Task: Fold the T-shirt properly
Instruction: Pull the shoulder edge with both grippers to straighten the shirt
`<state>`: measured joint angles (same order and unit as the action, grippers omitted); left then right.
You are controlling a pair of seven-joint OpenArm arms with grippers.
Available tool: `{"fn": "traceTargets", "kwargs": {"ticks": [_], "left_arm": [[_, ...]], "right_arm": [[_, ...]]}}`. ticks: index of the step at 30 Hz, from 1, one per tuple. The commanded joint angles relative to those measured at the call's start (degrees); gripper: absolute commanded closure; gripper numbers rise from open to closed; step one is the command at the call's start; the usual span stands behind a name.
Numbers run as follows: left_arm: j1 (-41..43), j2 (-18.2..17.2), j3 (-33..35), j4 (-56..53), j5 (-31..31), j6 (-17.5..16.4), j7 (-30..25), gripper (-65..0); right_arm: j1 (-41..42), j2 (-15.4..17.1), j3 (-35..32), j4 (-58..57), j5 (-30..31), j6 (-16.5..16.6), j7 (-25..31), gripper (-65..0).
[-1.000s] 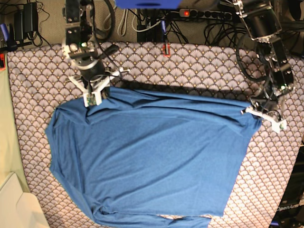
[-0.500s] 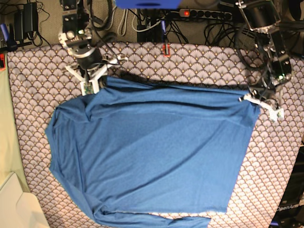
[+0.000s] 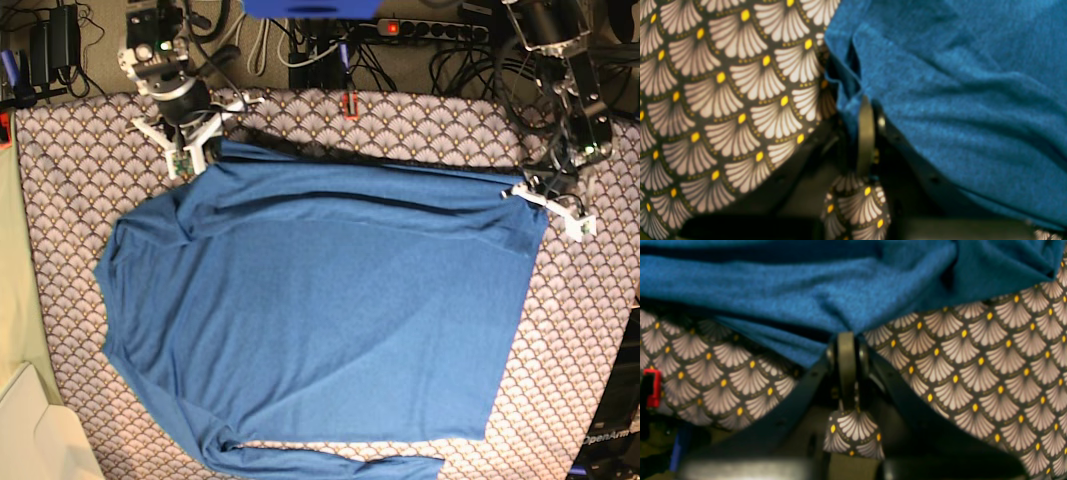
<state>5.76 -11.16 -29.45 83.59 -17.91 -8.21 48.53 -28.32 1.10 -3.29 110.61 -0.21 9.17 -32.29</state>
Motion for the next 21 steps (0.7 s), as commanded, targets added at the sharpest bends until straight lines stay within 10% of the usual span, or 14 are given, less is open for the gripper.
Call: {"fn": "traceTargets", "kwargs": {"ticks": [1, 21], "left_arm": [[0.4, -0.9, -0.2, 1.4, 0.0, 0.3, -0.6, -0.5], [8.3, -0.9, -0.2, 6.3, 0.3, 0.3, -0.6, -0.5]], "right_arm": [[-0.7, 0.2, 0.0, 1.8, 0.1, -0.2, 1.4, 0.0], [-8.4, 2.7, 0.0, 3.0, 0.1, -0.2, 6.6, 0.0]]}}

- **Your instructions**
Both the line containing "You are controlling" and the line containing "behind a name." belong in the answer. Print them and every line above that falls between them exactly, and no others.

- **Output**
You are controlling a pair of seven-joint OpenArm arms with grippers.
Available tool: `{"fn": "traceTargets", "kwargs": {"ticks": [_], "left_arm": [[_, ...]], "right_arm": [[_, ...]]}}`. ticks: index of the step at 30 Hz, from 1, one per tuple. The commanded joint angles relative to those measured at the call's start (degrees); gripper: absolute commanded closure; gripper numbers rise from open to closed; step one is the command at the call's start; the usual span stands behind a name.

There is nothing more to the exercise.